Acosta D, Anuforo D
Toxicology. 1976 Aug-Sep;6(2):225-33. doi: 10.1016/0300-483x(76)90024-x.
The cytotoxic effect of caffeine on myocardial cells was evaluated in primary cultures of rat heart muscle (M) and endothelioid (E) cells. The cells were exposed to 5, 10, or 20 mM caffeine for 6, 12, or 24 h. As an index of cell injury produced by the treatments, in situ changes in lysosomal membrane permeability were measured by a sensitive cytochemical technique. The highest concentration of caffeine (20 mM) produced such toxic signs as reduced cell viability, increased vacuolization, and pseudopod formation. At the lower concentrations, caffeine labilized lysosomal membranes of M cells more easily than those of E cells. Pretreatment with hydrocortisone prior to exposure to caffeine protected E and M cell lysosomes from the labilizing effects of caffeine.

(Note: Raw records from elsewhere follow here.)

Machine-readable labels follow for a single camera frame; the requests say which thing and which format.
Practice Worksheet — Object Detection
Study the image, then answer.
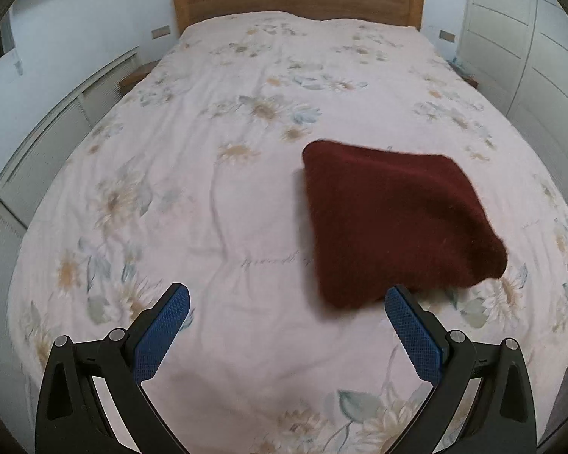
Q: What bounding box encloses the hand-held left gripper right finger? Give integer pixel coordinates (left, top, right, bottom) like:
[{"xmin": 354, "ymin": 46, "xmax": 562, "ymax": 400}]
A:
[{"xmin": 383, "ymin": 284, "xmax": 537, "ymax": 454}]

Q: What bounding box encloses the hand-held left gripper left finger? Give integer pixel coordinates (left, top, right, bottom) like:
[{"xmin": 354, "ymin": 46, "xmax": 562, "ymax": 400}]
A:
[{"xmin": 34, "ymin": 283, "xmax": 191, "ymax": 454}]

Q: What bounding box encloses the wooden nightstand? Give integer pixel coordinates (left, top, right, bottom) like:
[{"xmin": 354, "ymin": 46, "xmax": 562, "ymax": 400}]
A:
[
  {"xmin": 118, "ymin": 61, "xmax": 159, "ymax": 90},
  {"xmin": 447, "ymin": 59, "xmax": 480, "ymax": 90}
]

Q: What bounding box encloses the white panelled wardrobe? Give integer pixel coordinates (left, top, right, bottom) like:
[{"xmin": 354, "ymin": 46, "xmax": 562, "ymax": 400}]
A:
[{"xmin": 457, "ymin": 0, "xmax": 568, "ymax": 204}]

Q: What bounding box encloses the dark red towel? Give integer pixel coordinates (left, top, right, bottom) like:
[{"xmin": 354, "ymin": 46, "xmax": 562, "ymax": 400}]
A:
[{"xmin": 302, "ymin": 139, "xmax": 509, "ymax": 309}]

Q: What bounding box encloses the bed with floral cover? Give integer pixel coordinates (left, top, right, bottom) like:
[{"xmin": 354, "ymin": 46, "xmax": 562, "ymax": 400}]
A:
[{"xmin": 7, "ymin": 9, "xmax": 568, "ymax": 454}]

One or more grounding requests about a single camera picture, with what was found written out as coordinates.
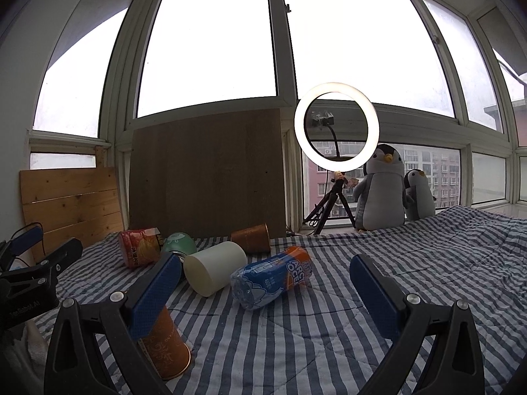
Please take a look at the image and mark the light pine board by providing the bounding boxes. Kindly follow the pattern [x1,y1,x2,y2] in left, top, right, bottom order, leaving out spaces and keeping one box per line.
[20,167,125,262]

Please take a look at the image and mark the dark wooden board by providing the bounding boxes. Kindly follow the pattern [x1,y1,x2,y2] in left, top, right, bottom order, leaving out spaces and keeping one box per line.
[129,108,288,240]

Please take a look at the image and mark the phone holder on gooseneck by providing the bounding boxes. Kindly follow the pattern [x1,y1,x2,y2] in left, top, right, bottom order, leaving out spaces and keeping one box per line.
[310,109,343,159]

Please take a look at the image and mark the brown paper cup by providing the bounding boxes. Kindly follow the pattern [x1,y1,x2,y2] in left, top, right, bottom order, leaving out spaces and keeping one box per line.
[230,223,271,254]

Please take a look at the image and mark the ring light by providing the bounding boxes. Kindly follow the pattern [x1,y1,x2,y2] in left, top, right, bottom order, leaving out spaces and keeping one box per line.
[294,82,380,172]

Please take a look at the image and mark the white cup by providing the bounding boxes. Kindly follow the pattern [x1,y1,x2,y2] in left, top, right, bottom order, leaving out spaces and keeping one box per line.
[183,241,248,298]

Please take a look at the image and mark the red snack can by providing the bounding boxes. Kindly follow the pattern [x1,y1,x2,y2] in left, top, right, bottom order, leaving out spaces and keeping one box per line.
[119,227,162,271]

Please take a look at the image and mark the person's left forearm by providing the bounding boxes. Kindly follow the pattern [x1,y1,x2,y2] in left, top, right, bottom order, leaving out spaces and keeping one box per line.
[0,320,47,395]

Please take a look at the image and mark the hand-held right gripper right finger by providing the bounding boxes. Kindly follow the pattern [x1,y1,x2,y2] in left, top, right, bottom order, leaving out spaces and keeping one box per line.
[349,254,487,395]

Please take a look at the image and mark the blue striped blanket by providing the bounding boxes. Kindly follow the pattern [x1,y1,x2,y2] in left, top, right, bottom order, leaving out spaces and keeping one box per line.
[25,205,527,395]

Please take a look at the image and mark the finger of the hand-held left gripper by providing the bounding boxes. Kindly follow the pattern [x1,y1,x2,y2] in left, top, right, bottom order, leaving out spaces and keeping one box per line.
[0,223,44,274]
[4,237,84,286]

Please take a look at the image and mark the orange paper cup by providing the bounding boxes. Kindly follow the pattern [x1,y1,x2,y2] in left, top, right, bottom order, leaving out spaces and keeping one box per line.
[138,304,192,381]

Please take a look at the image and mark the green can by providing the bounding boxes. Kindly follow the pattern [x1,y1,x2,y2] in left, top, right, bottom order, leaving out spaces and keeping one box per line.
[161,231,198,259]

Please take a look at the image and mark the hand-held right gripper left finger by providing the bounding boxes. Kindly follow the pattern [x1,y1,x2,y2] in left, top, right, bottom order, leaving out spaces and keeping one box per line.
[43,252,184,395]

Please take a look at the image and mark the large grey penguin plush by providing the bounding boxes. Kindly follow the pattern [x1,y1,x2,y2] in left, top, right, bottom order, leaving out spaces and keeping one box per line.
[352,143,415,232]

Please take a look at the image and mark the small grey penguin plush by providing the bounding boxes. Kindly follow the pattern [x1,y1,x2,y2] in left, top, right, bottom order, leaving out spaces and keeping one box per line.
[402,169,437,222]

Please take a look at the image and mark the black tripod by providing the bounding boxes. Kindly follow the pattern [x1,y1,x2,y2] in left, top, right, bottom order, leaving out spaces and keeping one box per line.
[302,171,357,235]

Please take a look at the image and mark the blue orange plastic bottle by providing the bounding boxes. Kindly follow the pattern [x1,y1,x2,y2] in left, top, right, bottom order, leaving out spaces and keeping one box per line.
[230,246,316,311]

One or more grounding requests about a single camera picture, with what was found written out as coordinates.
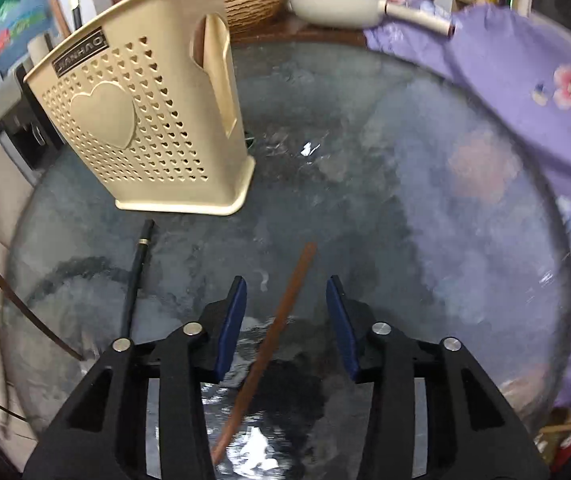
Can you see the brown chopstick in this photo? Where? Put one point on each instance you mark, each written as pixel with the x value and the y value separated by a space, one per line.
pixel 270 340

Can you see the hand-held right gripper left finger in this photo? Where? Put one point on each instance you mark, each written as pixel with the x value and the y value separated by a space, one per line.
pixel 230 325

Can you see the blue water jug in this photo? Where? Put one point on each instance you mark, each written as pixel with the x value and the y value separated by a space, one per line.
pixel 10 20

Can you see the woven pattern sink basin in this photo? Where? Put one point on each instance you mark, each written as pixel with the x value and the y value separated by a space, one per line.
pixel 255 7

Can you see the grey water dispenser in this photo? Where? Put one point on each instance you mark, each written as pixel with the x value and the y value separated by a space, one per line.
pixel 15 110

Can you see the white pan with glass lid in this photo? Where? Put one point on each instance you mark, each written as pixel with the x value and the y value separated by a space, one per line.
pixel 330 7

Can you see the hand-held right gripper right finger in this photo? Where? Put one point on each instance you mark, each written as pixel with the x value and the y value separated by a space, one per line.
pixel 343 325

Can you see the purple floral cloth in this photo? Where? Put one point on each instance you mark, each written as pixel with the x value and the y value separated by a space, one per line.
pixel 530 90

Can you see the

在大鼠心肌(M)细胞和内皮样(E)细胞的原代培养物中评估了咖啡因对心肌细胞的细胞毒性作用。将细胞暴露于5、10或20 mM咖啡因中6、12或24小时。作为处理产生的细胞损伤指标,通过灵敏的细胞化学技术测量溶酶体膜通透性的原位变化。最高浓度的咖啡因(20 mM)产生了诸如细胞活力降低、空泡化增加和伪足形成等毒性迹象。在较低浓度下,咖啡因使M细胞的溶酶体膜比E细胞的溶酶体膜更容易不稳定。在暴露于咖啡因之前用氢化可的松预处理可保护E和M细胞的溶酶体免受咖啡因的不稳定作用。